Not every comparison holds up

Market update by Karin Kunrath, Chief Investment Officer of Raiffeisen KAG

Capital market commentary by Karin Kunrath, Chief Investment Officer of Raiffeisen KAG

The string of reports from AI-heavy companies about enormous demand and the associated growth potential for technology for the implementation of corresponding AI applications and for boosting productivity in many areas have increasingly cemented the trend. In light of the latest price rally, more and more comparisons are being drawn with the boom surrounding Internet shares at the end of the 1990s, because trends are of course sometimes overblown for a time on the equity market, valuations inflated, and future potential priced in. That is a result of the anticipatory character of the equity market.

But the comparison with the late 1990s is poor in so far as the Internet shares that were hyped at the time were often new on the market after euphoric IPOs, and many of these companies had yet to generate revenue worth talking about, let alone profits. The major tech names that are now also dominating the AI space have been on the market for years or decades, have robust business models and market positions, and a long track record of revenue and profit generation.

And unlike back then, the breadth of the market widened considerably in the recent past, causing the uptrend to be carried by many more segments and individual names. And in 1999/2000, the central banks markedly increased their key rates while rate cuts are currently expected for 2024 and the years to follow.

This means that the current overall conditions do not really seem to be comparable with those around the turn of the millennium. Even if there is especially no lack of geopolitical tensions at present and there are without a doubt certain risk factors that may bring temporary market corrections, we still see positive market conditions overall for risky assets. Thus, our positioning remains offensive.

Overview of asset classes

Government bonds: Inflation rates still the main focus

Government bond yields did not move in any clear direction recently and trended sideways. Attention remains focused on the inflation rates. These are falling, but a return to the 2% inflation target in the near future is questionable.

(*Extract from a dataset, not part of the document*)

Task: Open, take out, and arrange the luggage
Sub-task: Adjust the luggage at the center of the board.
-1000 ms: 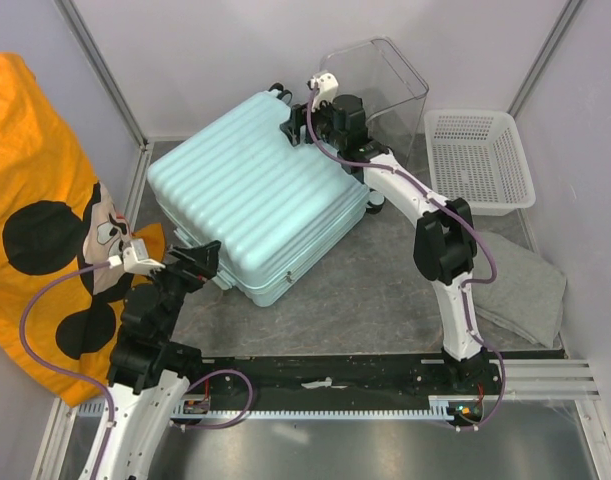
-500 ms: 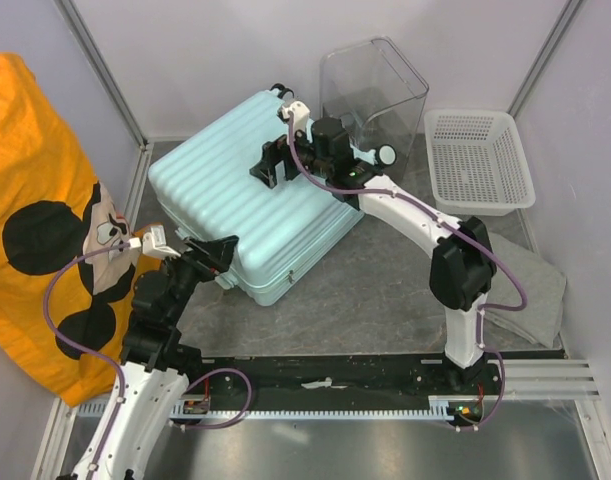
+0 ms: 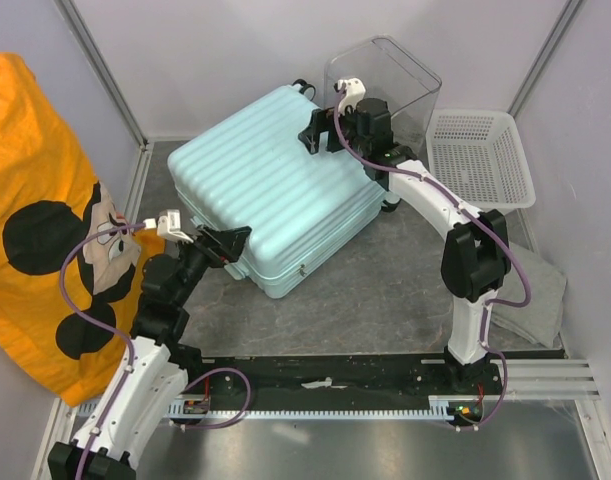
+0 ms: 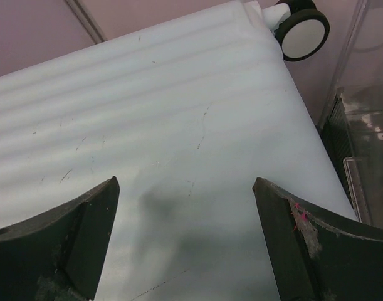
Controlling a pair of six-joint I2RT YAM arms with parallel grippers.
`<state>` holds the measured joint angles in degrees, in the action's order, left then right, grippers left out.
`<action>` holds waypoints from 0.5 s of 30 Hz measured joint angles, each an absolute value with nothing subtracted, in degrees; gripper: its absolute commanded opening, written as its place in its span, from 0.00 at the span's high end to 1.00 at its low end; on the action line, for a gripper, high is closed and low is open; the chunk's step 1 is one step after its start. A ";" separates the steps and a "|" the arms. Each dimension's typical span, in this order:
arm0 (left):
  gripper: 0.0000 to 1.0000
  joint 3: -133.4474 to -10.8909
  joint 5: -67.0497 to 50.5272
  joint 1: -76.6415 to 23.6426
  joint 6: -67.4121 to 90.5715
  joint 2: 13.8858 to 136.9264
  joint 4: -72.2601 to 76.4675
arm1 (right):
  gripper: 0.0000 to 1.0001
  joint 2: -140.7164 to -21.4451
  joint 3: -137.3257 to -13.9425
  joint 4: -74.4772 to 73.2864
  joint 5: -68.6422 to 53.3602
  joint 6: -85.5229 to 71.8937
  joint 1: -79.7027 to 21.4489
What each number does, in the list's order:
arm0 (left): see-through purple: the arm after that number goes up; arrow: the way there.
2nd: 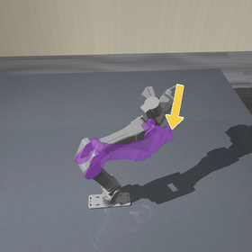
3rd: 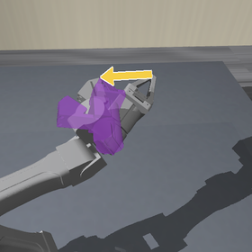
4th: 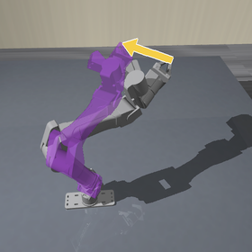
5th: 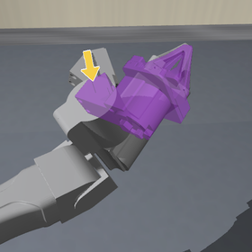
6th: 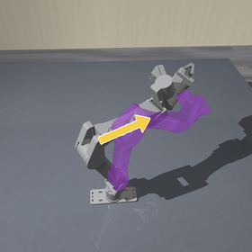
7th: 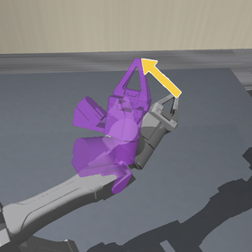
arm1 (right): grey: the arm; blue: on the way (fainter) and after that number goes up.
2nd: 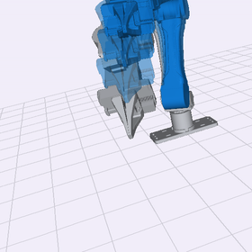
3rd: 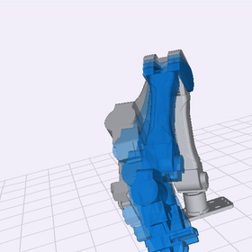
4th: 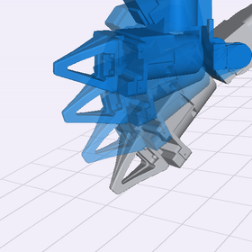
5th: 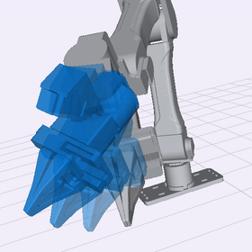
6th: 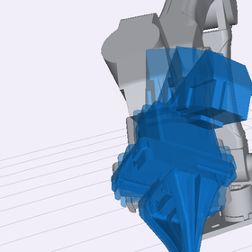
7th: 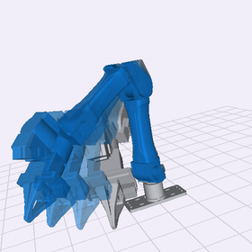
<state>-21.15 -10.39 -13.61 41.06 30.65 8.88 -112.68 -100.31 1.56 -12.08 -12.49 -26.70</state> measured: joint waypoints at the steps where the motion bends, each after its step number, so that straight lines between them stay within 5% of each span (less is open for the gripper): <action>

Which limits the room for manoeuvre of the central banks with regard to interest rate cuts.

Corporate bonds: Smaller high yield companies fighting with high interest rate levels

High yield corporate risk premiums rose on the credit markets last month while premiums for investment grade corporate bonds fell further. This is likely due to the fact that small high yield companies are facing increasing problems with the relatively high interest rate level and this bond class also features expensive valuations from a technical perspective. This is less the case with investment grade corporate bonds. We anticipate that the spread rally is not yet over here.

More information on bonds

Emerging Markets: Not expected to decouple from risk premiums in developed markets

All in all, we do not expect to see EM bond spreads decouple from risk premiums in the developed markets. In technical terms, however, Emerging Market bonds are similarly expensive as high yield corporate bonds.

More on Emerging Markets

Positive conditions for the developed equity markets

International equity markets posted much stronger performance in recent weeks. Along with the better-than-expected economic data (especially in the USA), the equity markets were also supported by the robust reporting season in recent weeks. By contrast, the renewed rise in bond yields had almost no effect on the equity markets. Even though the risk of short-term setbacks is rising given the performance over the past weeks, we remain optimistic about equities in light of the positive overall conditions.

Emerging Market equity markets rose further

Equities in the Emerging Markets rose further in March. Nevertheless, they are continuing to post weaker performance than developed market equities. This is due in large part to the fact that the earnings momentum in this asset class is still very mixed. International investors are still positioning themselves very cautiously in respect of Emerging Market equities, though the valuation promises good earnings over the long term.

Commodity markets: Precious metals still very strong

The energy segment has been somewhat stronger in recent weeks, profiting from the geopolitical uncertainties and limitations on supply, but the extent of the gains has been very limited. Despite higher bond yields, precious metals managed to post further gains recently, whereas industrial metals remained weak.